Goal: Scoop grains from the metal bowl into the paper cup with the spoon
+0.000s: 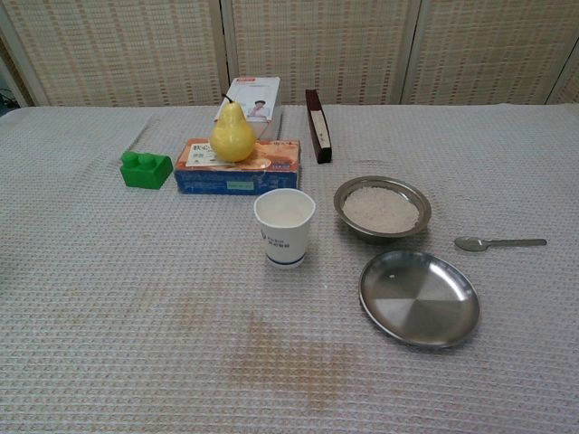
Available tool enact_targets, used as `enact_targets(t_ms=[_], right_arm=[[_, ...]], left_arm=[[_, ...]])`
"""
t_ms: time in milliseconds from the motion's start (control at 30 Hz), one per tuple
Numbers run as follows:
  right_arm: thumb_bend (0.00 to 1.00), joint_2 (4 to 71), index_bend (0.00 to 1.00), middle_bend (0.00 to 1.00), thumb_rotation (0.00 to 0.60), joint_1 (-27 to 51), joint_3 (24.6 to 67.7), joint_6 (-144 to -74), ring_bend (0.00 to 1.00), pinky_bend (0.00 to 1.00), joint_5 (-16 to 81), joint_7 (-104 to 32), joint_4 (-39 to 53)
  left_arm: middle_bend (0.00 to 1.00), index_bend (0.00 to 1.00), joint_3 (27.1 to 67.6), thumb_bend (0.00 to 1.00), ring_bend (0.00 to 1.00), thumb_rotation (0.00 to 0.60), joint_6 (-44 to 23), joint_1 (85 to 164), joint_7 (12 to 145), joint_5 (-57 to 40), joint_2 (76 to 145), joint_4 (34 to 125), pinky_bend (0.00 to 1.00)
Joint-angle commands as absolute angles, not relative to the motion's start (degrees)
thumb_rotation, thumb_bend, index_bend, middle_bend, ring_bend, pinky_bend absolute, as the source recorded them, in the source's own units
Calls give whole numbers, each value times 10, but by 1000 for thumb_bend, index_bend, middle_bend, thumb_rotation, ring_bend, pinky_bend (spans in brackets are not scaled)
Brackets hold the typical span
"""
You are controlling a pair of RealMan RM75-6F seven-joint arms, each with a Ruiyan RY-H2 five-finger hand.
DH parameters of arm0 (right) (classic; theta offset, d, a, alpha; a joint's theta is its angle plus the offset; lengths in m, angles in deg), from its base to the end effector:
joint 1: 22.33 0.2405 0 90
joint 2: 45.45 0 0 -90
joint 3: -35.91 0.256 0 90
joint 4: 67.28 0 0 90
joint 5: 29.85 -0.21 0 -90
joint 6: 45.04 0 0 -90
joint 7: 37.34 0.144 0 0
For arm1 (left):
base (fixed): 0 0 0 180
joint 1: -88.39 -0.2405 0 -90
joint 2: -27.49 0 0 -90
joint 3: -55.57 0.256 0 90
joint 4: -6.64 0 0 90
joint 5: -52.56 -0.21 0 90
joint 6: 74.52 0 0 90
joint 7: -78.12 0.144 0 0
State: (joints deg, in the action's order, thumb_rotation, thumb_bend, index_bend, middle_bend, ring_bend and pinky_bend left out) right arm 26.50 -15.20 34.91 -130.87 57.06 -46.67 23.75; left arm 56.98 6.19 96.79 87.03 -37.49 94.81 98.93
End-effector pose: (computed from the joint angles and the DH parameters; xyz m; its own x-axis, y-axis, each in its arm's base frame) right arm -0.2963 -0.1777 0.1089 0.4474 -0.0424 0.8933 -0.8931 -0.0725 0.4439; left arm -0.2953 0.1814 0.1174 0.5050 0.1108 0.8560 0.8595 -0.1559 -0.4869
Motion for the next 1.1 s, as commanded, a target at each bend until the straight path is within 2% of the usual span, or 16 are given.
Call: enact_targets(t_ms=[33, 267, 500, 700, 1100], right_arm=[[236, 269, 191, 0, 600, -150, 351, -1298, 0, 0, 569, -463, 232], [235, 293, 237, 0, 600, -127, 370, -1267, 0, 0, 566, -472, 209], [236, 351, 349, 0, 600, -50, 418, -1157, 0, 0, 516, -514, 149], [241, 409, 432, 0, 600, -3, 440, -1088, 0, 0, 475, -513, 71], [273, 464, 491, 0, 600, 38, 442, -1027, 0, 0, 446, -510, -13]], left_arm=[[0, 0, 571, 443, 0, 600, 60, 967, 873, -371, 946, 993, 154], [0, 0, 569, 455, 0, 600, 51, 971, 878, -366, 948, 996, 154], [0, 0, 569, 466, 0, 600, 42, 975, 874, -363, 948, 995, 154], [0, 0, 569, 481, 0, 600, 37, 977, 862, -359, 945, 992, 154], [0, 0, 571, 492, 0, 600, 31, 980, 857, -358, 943, 991, 155]])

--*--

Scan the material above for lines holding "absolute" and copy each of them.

Joint-angle commands as absolute angles, not relative to the motion's start (degrees)
thumb_rotation, thumb_bend, index_bend, middle_bend, ring_bend, pinky_bend absolute, as the source recorded them, in the source's own units

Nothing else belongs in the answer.